From: [email protected] (The Free Thinker)
Newsgroups: tilde.projects
Subject: Re: Browsecal.sh
Date: Mon, 14 Sep 2020 23:37:47 -0000 (UTC)
Organization: tilde.club
Message-ID: <[email protected]>
References: <[email protected]> <[email protected]> <[email protected]> <[email protected]>

The Free Thinker <[email protected]> wrote:
> The Free Thinker <[email protected]> wrote:
>> Dacav Doe <[email protected]> wrote:
>>> On 2020-09-06, The Free Thinker <[email protected]> wrote:
>>>>
>>>> gopher://aussies.space:70/1/%7efreet/scripts
>>>
>>> After fixing new-lines (sed -i s/.$//)
>>
>> I'm not sure of the solution to this. I think Gophernicus converts
>> all text to DOS-style newlines, probably because the Gopher standard
>> says that gophermaps should use them.
>>
>> But I haven't got around to looking up the gopher commands and trying
>> in telnet to make 100% sure that it's not curl doing the conversion
>> (and that the UMN Gopher client is doing its own conversion back
>> again for me).
>
> Actually, I just tried:
> gopher gopher://aussies.space:70/9/%7efreet/scripts/browsecal.sh
>
> And it downloads with the DOS newlines, so it must be Gophernicus
> adding them. The next question is whether that's a bug, or a
> characteristic of Gopher, and clients should do the conversion back
> again like the UMN Gopher client does when saving?
>
> Some clients might not be able to cope with UNIX newlines.
>
> I guess Gophernicus shouldn't be doing the conversion for type 9
> (binary) downloads though. Otherwise I could have type 0 view links,
> and type 9 download links, for each script.

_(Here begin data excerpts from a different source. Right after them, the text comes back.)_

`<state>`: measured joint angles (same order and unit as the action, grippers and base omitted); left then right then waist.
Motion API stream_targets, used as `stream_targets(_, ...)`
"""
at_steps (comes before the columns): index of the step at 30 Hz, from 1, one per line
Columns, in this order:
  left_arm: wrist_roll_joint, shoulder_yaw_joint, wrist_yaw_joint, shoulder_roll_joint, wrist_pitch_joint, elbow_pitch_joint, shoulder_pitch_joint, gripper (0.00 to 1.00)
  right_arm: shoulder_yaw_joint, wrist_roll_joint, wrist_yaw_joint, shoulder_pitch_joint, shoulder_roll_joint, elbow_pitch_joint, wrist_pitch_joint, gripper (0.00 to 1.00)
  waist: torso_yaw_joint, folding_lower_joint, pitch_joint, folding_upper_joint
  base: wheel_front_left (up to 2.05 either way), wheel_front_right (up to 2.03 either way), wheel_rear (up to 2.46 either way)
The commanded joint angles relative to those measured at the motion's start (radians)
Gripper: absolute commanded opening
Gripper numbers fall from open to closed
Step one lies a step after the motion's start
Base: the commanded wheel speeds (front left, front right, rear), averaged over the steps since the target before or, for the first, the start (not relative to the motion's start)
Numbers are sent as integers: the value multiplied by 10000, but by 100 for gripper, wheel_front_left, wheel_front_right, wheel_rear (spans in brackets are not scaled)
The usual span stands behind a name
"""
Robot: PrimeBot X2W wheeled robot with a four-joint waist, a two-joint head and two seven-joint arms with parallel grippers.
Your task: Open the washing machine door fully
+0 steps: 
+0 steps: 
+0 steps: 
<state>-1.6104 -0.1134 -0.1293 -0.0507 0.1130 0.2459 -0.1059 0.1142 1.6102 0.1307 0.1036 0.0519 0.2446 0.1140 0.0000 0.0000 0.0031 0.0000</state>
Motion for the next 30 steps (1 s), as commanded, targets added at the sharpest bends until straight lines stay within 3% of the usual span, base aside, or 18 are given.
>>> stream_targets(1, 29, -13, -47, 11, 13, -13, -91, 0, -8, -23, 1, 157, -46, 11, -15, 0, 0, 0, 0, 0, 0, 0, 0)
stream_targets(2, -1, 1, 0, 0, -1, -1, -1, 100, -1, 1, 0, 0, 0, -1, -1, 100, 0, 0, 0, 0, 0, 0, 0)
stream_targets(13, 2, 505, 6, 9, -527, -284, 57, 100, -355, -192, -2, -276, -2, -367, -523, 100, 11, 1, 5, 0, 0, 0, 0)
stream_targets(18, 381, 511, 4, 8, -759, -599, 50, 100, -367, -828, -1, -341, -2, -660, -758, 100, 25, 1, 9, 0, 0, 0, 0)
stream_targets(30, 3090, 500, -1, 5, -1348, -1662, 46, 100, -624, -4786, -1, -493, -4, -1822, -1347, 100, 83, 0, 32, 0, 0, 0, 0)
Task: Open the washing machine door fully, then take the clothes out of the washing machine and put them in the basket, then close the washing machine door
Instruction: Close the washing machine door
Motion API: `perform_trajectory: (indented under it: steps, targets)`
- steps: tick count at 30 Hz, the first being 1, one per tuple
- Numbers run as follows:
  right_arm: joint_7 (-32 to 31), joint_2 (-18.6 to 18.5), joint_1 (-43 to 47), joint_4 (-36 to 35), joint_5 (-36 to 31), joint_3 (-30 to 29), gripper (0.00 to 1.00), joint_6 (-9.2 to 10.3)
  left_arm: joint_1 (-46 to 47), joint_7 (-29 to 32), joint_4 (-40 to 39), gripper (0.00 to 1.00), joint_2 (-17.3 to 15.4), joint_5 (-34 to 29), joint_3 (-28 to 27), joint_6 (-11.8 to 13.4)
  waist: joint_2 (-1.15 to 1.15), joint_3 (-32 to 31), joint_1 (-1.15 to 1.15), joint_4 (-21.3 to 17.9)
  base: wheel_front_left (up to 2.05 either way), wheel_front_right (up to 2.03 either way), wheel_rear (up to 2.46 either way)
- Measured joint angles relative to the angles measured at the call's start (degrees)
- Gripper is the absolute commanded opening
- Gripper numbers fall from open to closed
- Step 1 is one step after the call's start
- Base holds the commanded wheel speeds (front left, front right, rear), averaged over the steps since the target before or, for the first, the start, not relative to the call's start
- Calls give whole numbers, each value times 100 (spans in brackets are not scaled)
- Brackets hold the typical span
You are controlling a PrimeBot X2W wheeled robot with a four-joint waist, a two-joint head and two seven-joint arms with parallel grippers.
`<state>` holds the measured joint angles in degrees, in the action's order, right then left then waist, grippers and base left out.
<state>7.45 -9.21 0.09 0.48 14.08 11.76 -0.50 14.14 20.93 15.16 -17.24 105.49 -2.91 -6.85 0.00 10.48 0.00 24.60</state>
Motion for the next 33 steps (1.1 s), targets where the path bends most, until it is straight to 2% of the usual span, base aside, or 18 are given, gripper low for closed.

I finally got around to digging into this properly and figured out
a work-around. It's possible that some clients will choke on a null
character in text that they're viewing, so I've now got separate
"View" and "Download" links on that page, and the download links
provide script files with UNIX-style newlines.

Details:

REMOTE (server-side):
^^^^^^^^^^^^^^^^^^^^^
$ echo -e "text\nis\written" > text.txt
$ echo -e "text\nis\written" > text
$ echo -e "text\ni\0s\written" > bintext.txt
$ echo -e "text\ni\0s\written" > bintext

I meant to put "\n" before "written" instead of just "\", but too
late now...

$ ls *text*
bintext  bintext.txt  text  text.txt

$ cat -v *text*
text
i^@s\written
text
i^@s\written
text
is\written
text
is\written

LOCAL (client-side):
^^^^^^^^^^^^^^^^^^^^
Downloaded files as item type 9 from aussies.space Gophernicus server

$ ls *text*
bintext  bintext.txt  text  text.txt

$ cat -v *text*
text
i^@s\written
text^M
i^M
text^M
is\written^M
text^M
is\written^M

Conclusion:
^^^^^^^^^^^
Only files containing a null byte, AND not ending with a file
extension that indicates a text file, avoid getting converted to
CRLF newlines.

Also, based on the Gophernicus source code, the first null byte must
be within BUFSIZE bytes from the start of the file (currently set to
1024 bytes in gophernicus.h). See function "gopher_filetype" in
menu.c.

The file extensions are assigned to Gopher item types according to
the FILETYPES definition in gophernicus.h.

Running Gophernicus with the "-nc" option should disable checking for
the null bytes, in which case files without recognised extensions
will allways be treated as text (and converted to CRLF).

Running Gophernicus with the "-e [ext]=[type]" option should add or
re-assign extentions to a Gopher item type. In theory "-e txt=9"
should disable CRLF conversion for files with the ".txt" extension,
for example.

For a shared server, I don't see any method for changing the file
type auto-detection behaviour on a per-user basis. A
directory-specific configuration system, something like Apache's
".htaccess" (though hopefully not nearly as complicated and
confusing), would be nice.

On a multi-user system, it seems that the only solution for avoiding
CRLF being added to UNIX script files is to not use a file extension
that's assigned to item type 0 in gophernicus.h, and to add a null
character to the file within the first 1024 bytes.

This command adds a line containing a null character after the first
line of a script, allow downloading from a Gophernicus server
without conversion to CRLF:
sed '2i # \x00'

eg. (still need to avoid using an extension that's associated with
text files in gophernicus.h):
sed '2i # \x00' browsecal.sh > browsecal

--

- The Free Thinker      |      gopher://aussies.space/1/%7efreet/